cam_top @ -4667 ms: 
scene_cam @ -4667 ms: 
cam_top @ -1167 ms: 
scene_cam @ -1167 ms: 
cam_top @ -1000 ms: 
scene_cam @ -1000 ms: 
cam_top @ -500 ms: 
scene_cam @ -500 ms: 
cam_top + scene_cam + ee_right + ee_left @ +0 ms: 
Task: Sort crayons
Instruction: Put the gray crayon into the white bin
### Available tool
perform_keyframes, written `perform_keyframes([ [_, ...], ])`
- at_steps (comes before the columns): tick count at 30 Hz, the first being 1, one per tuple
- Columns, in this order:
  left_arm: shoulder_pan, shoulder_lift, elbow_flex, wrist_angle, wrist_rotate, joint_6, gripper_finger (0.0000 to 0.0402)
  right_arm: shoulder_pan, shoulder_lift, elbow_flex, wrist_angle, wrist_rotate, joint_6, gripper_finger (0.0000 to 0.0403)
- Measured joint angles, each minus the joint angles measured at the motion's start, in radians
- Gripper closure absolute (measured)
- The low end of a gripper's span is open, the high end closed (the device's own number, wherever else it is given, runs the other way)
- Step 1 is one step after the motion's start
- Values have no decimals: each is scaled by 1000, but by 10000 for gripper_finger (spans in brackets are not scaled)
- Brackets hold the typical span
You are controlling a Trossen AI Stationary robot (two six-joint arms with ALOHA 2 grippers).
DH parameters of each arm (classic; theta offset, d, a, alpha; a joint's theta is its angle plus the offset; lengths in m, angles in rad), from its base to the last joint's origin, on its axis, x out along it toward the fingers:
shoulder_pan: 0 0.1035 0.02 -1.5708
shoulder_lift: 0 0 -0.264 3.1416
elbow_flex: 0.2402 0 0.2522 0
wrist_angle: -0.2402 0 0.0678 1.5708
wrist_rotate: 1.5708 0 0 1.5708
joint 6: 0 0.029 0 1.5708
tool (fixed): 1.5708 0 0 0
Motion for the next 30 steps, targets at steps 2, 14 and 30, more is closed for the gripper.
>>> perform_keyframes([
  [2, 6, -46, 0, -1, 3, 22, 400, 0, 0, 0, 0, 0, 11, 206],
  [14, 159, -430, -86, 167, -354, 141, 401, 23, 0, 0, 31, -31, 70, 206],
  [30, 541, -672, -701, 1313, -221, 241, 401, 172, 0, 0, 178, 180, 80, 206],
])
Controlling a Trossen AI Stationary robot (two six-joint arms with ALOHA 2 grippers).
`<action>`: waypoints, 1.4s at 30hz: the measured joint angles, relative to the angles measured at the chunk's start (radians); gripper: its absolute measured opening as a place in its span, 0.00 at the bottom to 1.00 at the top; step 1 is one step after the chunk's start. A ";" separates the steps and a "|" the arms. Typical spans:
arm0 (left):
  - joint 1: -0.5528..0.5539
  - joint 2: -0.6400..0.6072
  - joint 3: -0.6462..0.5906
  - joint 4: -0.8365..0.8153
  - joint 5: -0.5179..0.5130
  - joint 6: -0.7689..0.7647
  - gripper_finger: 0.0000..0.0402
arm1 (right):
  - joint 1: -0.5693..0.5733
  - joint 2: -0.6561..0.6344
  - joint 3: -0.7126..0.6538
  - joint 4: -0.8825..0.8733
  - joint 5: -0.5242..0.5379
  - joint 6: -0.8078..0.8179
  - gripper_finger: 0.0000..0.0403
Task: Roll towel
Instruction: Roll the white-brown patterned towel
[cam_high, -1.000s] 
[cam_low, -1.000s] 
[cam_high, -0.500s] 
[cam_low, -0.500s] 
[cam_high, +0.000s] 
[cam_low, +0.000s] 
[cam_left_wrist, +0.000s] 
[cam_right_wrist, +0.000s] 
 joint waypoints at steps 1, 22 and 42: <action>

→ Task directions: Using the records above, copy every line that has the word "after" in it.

→ Expected answer:
- Step 1 is one step after the motion's start
`<action>`: waypoints, 1.4s at 30hz: the measured joint angles, relative to the angles measured at the chunk's start (radians); gripper: its absolute measured opening as a place in its span, 0.00 at the bottom to 1.00 at the top; step 1 is one step after the chunk's start. A ";" separates the steps and a "|" the arms. Typical spans:

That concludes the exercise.